The cognitive performance training is rooted in the University of Pennsylvania’s positive psychology program, where failure is seen as a chance to learn. The students learn to change their mindset on failure and to moderate their physical response to it. The techniques include diaphragmatic breathing—breathing from the abdomen which can slow heart rate—visualization, progressive muscle relaxation, and controlling strong emotions such as anxiety. Students in CRAFT practice cognitive techniques in between physical workout sets in an effort to simulate the hot, sweaty, fatigued conditions of an actual cockpit.
“It’s really easy to sit here and practice mindfulness at one G, but we want them to utilize it in a more stressful situation,” Price Moore said. “You come to Randolph in the summer, it’s 100 degrees outside and you’ve got your survival vest and your G suit on, so you’re hot and sweaty and your heartbeat is higher just walking to the jet.”
CRAFT has already changed the lives of many student pilots. About a quarter of the students across four T-6 classes this year said in feedback forms that CRAFT saved them from washing out.

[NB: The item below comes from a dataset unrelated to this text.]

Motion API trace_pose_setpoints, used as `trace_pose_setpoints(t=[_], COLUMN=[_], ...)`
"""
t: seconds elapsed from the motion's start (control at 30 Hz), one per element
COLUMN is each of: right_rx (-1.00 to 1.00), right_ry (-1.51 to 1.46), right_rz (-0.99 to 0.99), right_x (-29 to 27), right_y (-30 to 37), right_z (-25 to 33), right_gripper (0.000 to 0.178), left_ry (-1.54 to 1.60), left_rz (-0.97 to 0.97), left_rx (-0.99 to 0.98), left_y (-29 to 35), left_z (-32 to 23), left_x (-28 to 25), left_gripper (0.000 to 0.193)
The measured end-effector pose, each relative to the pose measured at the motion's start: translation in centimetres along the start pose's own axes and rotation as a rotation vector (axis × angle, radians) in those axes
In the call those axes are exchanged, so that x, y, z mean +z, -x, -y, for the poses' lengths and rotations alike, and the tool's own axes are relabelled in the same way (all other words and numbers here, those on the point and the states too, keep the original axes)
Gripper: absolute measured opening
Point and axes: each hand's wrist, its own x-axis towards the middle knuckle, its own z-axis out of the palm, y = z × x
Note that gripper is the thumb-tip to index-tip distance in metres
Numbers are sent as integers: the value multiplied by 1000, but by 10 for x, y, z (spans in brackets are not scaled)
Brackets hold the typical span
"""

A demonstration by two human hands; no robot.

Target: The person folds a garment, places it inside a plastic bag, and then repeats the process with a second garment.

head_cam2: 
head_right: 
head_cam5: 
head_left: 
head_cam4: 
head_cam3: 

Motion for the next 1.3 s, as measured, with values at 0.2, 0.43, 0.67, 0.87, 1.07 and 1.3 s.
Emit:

Students in T-6 and T-1 Jayhawk classes who completed three or more CRAFT sessions saw a 16-to-63 percent improvement in aircraft-related cognitive performance over students with fewer than three sessions, and an 8-to-33 percent improvement in aircraft performance-related physical fitness scores.
A vast majority of students reported on feedback forms that CRAFT helped them become better students and pilots, and it helped many get selected for the airframe of their choice. Price Moore noted that students who interact with CRAFT more frequently tend to finish at the top of their T-6 class and are able to track into the T-38 fighter/bomber pathway.
“The Cognitive Specialist’s cognitive consults were the biggest attributing factor in my success at [Introduction to Fighter Fundamentals],” wrote one student in a feedback form.
Another student reported that a CRAFT dietician helped him get under the ejection seat weight limit, while others said the strength and conditioning coaches helped them pass the centrifuge test, feel stronger in the cockpit, and suffer “significantly less” neck and back pain. Even better, CRAFT has reduced the number of hours students need to master pilot skills, so planners do not need to sacrifice pilot training time for CRAFT.
Bigger and Better
CRAFT has mushroomed since 2020, with about 100 contractors working in 13 locations across the 19th Air Force, including most undergraduate pilot training locations and several formal training units for specific aircraft. The program will likely change as more data informs new techniques, but the Air Force is already looking to stand up a similar program for aircrews across the service.
Learning to think more flexibly could also help ground-based Airmen, especially as the Air Force pushes troops to pick up more skills in order to operate from smaller airfields in a future conflict.
“You can’t ask somebody to be multi-capable or prepared for agile combat employment if they are not mentally agile, if they are not good at rapid decision-making under stressful conditions,” Price Moore said.